VdK Neukirchen spricht im Rathaus das Thema Barrierefreiheit an
Stolperfallen beseitigen

Über Erleichterungen für Senioren und Behinderte auf der Straße und in öffentlichen Gebäuden sprachen (von links) Werner Bürger, Hans Ludwig und Gerhard Knaack vom VdK mit dem Geschäftsstellenleiter der Verwaltungsgemeinschaft Neukirchen, Hans Loos, und Bürgermeister Winfried Franz. Bild: fm

Behinderte und ältere Menschen müssen auf Gehwegen und Straßen immer wieder Hindernisse überwinden. Öffentliche Gebäude sind auch oft nicht barrierefrei. Der VdK sagt jetzt solchen Stolperfallen den Kampf an.

Der Vorstand des Ortsverbands Neukirchen mit Hans Ludwig an der Spitze hatte um ein Gespräch mit Bürgermeister Winfried Franz und Verkehrsreferent Hans Loos gebeten. Das Thema sollten Verbesserungen bei der Barrierefreiheit im öffentlichen Raum sein. Im Rathaus setzten sich beide Seiten zusammen, um Lösungen zu finden.

Hans Ludwig berichtete über Ortsbesichtigungen an kritischen Stellen. So gebe die Fußgängerampel beim katholischen Kindergarten noch kein akustisches Signal für Blinde und Sehgeschädigte. Die Absperrung mit einer Kette am Anwesen Gömmel leite die Fußgänger zu stark und unübersichtlich auf die Straße.

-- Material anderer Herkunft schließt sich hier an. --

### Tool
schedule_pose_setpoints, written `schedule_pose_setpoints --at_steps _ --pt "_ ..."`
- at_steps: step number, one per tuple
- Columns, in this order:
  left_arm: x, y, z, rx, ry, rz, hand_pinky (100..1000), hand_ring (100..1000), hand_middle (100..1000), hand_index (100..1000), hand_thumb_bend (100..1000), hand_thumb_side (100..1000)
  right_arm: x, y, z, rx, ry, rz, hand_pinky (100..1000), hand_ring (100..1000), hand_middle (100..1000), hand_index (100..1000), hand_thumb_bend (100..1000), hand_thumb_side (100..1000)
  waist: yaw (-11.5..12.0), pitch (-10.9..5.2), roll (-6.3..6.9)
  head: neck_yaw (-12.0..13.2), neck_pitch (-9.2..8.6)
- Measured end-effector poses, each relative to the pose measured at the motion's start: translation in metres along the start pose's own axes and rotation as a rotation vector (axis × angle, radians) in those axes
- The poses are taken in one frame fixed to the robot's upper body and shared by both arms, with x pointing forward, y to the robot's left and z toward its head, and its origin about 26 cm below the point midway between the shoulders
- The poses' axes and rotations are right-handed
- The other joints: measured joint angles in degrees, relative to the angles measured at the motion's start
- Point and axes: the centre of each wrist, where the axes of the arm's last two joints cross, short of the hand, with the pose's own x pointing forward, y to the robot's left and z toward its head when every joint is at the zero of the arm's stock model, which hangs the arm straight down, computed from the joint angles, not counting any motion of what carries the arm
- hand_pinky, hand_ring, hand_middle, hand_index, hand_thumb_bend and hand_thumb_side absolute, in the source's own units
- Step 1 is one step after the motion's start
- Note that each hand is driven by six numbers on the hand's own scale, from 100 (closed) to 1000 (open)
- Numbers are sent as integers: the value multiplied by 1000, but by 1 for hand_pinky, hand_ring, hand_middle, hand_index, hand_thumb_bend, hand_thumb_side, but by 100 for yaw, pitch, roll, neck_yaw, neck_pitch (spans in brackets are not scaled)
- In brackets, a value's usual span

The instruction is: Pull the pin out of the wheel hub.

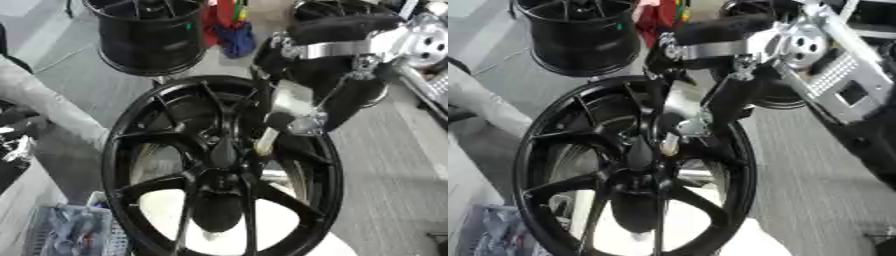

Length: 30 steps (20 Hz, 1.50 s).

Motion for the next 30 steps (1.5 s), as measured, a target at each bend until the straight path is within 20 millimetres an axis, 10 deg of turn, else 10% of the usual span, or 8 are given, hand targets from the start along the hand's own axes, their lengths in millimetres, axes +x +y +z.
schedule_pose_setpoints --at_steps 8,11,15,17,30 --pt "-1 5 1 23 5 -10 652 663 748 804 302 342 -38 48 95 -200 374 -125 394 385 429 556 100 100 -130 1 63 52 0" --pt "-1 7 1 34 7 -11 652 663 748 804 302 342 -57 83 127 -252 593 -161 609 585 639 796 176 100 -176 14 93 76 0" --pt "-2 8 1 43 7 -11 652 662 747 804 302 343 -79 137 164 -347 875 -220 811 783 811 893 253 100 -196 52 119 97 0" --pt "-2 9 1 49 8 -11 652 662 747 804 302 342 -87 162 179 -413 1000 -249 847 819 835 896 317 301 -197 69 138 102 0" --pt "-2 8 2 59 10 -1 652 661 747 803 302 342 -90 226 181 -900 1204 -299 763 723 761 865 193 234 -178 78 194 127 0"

An verschiedenen Stellen fehlten Bordsteinabsenkungen, um sie für Rollstuhl- und Rollatorfahrer besser passierbar zu machen. Dafür schlägt der VdK eine Maximalhöhe von fünf Zentimetern und eine Breite von einem Meter vor. Das betreffe die Zugänge zu den Geschäften in der Bahnhof- und Hauptstraße.

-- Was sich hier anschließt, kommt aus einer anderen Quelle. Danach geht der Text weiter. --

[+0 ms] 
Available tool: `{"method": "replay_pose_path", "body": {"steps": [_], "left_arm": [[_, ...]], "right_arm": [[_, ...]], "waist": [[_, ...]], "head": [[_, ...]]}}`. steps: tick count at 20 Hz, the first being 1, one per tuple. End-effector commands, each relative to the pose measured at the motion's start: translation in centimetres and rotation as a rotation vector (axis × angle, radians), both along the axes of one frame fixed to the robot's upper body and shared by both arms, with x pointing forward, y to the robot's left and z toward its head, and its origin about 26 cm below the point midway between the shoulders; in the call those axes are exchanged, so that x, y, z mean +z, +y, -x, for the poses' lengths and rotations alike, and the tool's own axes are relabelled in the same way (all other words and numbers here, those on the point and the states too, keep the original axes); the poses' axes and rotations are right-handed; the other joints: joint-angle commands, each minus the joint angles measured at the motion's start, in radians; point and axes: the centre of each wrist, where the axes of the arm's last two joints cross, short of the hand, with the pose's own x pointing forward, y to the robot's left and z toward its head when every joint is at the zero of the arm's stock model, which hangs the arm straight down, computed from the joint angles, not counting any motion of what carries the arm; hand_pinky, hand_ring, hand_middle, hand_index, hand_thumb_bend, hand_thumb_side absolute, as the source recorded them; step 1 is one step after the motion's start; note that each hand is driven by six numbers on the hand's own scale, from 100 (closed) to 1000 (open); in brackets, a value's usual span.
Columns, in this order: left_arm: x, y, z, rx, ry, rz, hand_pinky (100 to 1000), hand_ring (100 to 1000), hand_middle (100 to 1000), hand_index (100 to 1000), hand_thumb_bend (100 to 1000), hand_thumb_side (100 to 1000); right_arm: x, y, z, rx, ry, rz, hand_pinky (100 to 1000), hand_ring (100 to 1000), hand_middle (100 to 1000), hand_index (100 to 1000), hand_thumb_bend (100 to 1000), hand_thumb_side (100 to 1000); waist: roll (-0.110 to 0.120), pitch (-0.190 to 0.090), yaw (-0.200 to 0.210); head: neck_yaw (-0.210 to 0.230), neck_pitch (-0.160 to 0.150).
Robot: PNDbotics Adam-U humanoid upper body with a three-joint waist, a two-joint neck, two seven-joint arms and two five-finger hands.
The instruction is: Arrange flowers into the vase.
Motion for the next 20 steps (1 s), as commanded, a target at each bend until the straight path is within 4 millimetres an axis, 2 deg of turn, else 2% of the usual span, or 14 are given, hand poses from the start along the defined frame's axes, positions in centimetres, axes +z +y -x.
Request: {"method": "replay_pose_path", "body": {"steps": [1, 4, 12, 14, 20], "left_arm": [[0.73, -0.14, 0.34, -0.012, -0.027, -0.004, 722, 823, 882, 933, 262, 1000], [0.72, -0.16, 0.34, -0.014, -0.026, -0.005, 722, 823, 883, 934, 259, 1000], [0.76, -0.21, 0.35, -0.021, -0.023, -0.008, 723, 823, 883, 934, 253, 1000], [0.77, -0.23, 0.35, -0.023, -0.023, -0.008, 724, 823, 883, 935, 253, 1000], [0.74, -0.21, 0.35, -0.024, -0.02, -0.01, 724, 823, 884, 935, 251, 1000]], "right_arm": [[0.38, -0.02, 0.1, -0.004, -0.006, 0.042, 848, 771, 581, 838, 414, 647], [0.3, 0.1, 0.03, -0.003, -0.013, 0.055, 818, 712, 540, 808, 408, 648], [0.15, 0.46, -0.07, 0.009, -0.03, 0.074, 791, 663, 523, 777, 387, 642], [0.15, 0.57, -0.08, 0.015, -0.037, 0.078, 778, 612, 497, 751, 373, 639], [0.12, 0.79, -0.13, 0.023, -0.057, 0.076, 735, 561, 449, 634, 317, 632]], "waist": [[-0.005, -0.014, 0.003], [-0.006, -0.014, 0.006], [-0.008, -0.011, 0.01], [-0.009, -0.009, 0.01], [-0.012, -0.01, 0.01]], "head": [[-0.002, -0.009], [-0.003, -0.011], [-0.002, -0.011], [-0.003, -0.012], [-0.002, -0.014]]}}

Im regen Gedankenaustausch stellte VG-Geschäftsführer Hans Loos aus seiner Sicht die Situation und mögliche Änderungen dar. Mit Bürgermeister Winfried Franz war sich das VdK-Team einig, dass man schon mit wenig Aufwand einige Mängel beseitigen könne. Die Lage am Bahnhof werde aber durch die Deutsche Bahn als Eigentümer und den Verkehrsträger VGN bestimmt. Die Gemeinde habe ihre Mitwirkung im Außenbereich angeboten.

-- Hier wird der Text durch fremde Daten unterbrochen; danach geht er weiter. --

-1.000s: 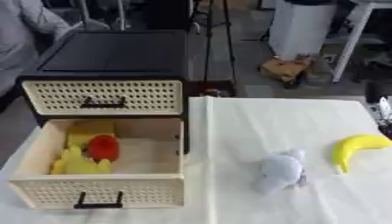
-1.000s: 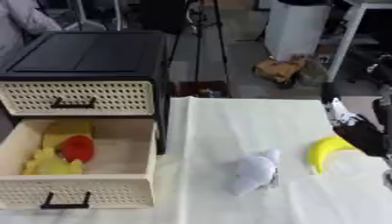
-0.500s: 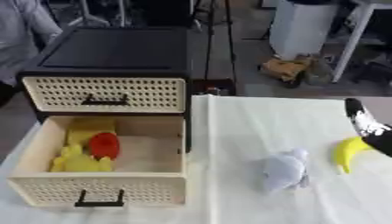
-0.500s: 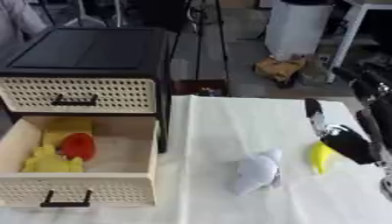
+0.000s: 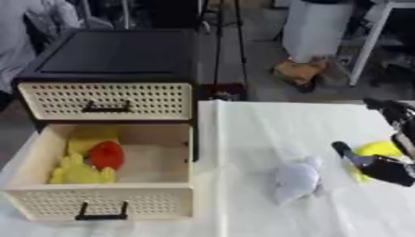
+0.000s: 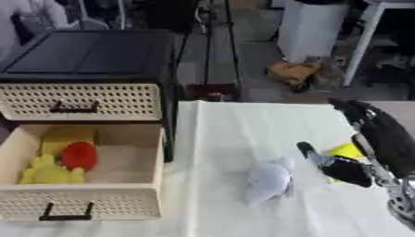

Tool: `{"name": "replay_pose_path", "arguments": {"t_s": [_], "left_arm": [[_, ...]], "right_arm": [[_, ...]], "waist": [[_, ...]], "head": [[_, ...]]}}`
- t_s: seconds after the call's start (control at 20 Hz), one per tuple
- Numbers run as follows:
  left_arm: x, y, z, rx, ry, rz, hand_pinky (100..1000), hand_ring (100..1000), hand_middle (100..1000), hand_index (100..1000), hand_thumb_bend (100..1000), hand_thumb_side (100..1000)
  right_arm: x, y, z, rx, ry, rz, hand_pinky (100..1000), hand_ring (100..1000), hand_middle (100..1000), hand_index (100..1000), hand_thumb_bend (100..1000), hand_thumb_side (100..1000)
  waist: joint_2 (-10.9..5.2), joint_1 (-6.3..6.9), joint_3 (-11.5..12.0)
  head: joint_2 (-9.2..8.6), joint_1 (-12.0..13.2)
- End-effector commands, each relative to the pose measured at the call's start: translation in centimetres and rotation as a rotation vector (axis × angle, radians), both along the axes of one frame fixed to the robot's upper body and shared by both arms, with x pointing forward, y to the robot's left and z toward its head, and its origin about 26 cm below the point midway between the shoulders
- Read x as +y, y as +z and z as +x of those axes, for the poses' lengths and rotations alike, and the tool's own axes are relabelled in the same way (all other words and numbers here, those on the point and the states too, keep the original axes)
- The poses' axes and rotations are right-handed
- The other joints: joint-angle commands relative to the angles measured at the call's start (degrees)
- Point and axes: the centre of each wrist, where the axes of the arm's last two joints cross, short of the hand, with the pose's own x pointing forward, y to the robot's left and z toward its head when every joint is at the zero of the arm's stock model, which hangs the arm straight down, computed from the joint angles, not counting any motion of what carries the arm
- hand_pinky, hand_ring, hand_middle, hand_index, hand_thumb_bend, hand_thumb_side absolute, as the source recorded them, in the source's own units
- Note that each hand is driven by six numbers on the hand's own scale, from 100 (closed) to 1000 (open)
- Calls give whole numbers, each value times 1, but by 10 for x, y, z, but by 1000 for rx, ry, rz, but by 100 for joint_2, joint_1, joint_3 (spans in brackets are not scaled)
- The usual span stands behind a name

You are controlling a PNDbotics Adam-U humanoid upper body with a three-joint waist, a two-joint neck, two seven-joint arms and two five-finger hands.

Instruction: Pick up objects from table and place into drawer.

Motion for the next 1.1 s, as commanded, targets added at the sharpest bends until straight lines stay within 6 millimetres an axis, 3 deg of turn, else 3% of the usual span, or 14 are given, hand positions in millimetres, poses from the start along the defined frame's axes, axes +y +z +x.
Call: {"name": "replay_pose_path", "arguments": {"t_s": [0.05,0.65,1.1], "left_arm": [[-1,7,-4,-25,-23,-31,529,575,674,909,149,932],[-20,-3,-1,-24,18,-129,530,570,673,904,126,940],[-36,-12,1,-36,68,-186,529,567,671,900,114,943]], "right_arm": [[2,13,1,46,-7,25,830,867,788,966,550,507],[19,23,10,297,26,170,810,858,801,953,485,324],[19,21,20,468,50,201,814,871,809,963,562,324]], "waist": [[-92,-2,-4],[-49,-25,21],[-4,-44,47]], "head": [[-60,-27],[-68,-43],[-98,-43]]}}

Kritisch sieht es auch in der Hauptstraße mit dem Engpass bei der evangelischen Kirche aus. Da hier der Landkreis als Verkehrsträger zuständig ist und Mittel aus der Städtebauförderung für eine Umgestaltung des ganzen Abschnitts vorgesehen sind, muss man zunächst abwarten. Sofern Baumaßnahmen eingeleitet werden, werde die Barrierefreiheit gleich mit berücksichtigt, versicherte der Bürgermeister.